PROBLEM TO SOLVE> Set down, exactly and only, everything from the line containing "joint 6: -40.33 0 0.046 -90" down to the line containing "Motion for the" in the data below; the pictures are not part of the copy.

INFORMATION SUPPLIED>
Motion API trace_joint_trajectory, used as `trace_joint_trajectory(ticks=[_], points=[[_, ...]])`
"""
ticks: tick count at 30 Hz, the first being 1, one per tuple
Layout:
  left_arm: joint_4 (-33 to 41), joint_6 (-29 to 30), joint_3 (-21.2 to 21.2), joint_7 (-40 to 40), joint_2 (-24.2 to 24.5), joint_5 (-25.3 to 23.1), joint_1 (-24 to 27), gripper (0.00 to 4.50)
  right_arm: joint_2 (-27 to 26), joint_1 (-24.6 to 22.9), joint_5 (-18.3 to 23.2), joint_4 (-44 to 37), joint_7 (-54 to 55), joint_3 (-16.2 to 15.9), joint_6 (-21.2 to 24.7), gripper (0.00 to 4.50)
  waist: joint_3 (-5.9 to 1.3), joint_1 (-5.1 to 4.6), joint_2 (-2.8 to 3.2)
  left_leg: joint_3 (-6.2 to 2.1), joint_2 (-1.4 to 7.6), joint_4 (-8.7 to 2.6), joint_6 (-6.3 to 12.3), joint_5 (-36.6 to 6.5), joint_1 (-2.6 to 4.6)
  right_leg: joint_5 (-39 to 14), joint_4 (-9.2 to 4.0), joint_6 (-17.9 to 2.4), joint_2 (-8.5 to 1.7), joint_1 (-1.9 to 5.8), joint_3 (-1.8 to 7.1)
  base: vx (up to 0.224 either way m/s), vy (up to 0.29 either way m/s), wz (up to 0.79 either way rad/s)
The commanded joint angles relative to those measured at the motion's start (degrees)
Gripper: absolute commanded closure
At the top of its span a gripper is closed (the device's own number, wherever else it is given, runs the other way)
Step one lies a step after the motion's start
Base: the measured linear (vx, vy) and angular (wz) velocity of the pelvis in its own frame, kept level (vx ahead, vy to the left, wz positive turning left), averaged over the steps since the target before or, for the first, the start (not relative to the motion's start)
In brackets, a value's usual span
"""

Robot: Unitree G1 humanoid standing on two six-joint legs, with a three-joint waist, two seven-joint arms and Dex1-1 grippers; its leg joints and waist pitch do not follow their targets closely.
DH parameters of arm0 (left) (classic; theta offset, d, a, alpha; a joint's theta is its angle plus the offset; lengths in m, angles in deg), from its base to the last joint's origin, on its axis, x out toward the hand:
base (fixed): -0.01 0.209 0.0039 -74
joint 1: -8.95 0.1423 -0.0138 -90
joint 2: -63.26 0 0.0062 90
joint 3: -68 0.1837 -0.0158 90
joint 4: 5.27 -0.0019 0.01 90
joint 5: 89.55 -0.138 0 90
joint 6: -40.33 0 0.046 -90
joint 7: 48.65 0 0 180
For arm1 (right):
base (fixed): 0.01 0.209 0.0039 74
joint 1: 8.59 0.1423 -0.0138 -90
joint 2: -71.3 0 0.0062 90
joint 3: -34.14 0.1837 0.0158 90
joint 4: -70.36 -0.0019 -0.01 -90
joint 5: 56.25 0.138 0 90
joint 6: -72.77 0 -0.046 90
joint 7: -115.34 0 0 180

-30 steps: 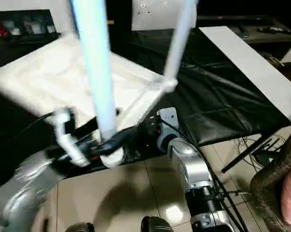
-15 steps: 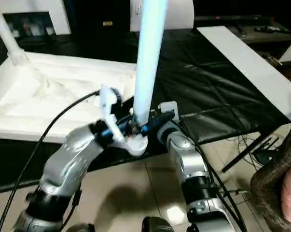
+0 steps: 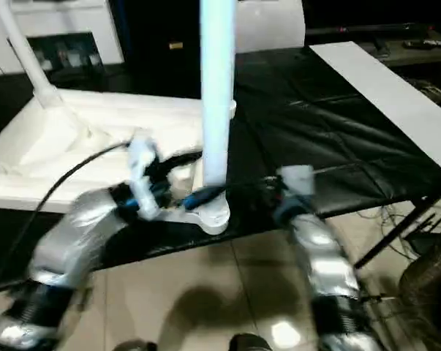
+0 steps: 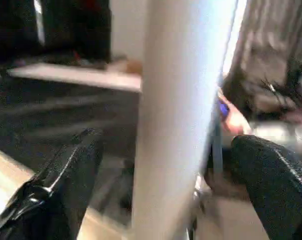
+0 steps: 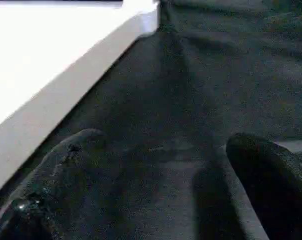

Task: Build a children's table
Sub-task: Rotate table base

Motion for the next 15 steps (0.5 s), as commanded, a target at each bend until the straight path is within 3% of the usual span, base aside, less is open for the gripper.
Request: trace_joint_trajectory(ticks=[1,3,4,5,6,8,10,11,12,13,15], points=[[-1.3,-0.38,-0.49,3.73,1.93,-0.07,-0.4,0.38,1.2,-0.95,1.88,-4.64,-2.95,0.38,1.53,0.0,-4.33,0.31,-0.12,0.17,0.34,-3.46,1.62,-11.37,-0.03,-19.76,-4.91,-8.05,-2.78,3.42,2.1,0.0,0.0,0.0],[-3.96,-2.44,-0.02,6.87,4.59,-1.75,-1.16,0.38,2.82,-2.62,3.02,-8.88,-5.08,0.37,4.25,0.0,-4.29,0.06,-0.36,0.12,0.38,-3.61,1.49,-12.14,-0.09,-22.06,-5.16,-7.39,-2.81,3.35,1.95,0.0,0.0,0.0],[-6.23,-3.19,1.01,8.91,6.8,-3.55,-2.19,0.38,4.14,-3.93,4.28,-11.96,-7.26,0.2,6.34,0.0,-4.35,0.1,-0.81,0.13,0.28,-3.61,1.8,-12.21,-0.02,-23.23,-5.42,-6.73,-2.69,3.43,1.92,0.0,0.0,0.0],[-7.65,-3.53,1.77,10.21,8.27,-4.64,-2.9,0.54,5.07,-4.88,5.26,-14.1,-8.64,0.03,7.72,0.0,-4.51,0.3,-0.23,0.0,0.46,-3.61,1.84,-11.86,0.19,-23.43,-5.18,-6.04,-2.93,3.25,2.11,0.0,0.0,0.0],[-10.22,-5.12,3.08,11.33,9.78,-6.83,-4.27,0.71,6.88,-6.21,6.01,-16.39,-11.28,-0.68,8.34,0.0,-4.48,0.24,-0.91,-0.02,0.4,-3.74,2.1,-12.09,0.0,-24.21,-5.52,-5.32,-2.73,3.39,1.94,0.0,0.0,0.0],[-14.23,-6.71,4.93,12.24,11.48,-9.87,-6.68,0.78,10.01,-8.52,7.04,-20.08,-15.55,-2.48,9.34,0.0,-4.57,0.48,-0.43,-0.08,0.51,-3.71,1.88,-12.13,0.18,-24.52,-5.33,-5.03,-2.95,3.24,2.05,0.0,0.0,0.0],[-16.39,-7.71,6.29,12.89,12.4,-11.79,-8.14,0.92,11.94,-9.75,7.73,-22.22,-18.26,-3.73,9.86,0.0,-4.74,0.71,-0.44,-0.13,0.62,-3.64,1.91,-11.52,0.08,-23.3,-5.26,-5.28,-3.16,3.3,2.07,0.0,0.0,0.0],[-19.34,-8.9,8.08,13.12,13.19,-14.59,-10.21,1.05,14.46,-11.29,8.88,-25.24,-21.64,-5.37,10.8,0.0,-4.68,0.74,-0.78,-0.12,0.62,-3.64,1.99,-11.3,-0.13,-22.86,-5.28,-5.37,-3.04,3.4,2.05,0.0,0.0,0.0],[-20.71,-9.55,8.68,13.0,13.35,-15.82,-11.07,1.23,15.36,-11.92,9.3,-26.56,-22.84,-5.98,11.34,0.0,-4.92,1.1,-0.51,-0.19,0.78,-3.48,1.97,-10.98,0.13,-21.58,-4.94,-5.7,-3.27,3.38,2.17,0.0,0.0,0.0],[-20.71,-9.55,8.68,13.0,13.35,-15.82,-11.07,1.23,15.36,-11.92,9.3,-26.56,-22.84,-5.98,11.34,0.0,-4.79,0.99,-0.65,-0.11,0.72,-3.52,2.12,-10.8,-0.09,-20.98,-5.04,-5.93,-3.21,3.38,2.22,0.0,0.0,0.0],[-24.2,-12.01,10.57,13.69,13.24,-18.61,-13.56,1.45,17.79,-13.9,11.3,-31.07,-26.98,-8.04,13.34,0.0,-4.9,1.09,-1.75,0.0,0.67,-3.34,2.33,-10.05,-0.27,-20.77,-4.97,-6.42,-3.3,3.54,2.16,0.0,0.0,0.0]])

EXERCISE RESPONSE>
joint 6: -40.33 0 0.046 -90
joint 7: 48.65 0 0 180
For arm1 (right):
base (fixed): 0.01 0.209 0.0039 74
joint 1: 8.59 0.1423 -0.0138 -90
joint 2: -71.3 0 0.0062 90
joint 3: -34.14 0.1837 0.0158 90
joint 4: -70.36 -0.0019 -0.01 -90
joint 5: 56.25 0.138 0 90
joint 6: -72.77 0 -0.046 90
joint 7: -115.34 0 0 180

-30 steps: 
-15 steps: 
+0 steps: 
+0 steps: 
+0 steps: 

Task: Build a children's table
Sub-task: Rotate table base

Motion for the next 15 steps (0.5 s), as commanded, a target at each bend until the straight path is within 3% of the usual span, base aside, less is open for the gripper.

The exercise requires no further work.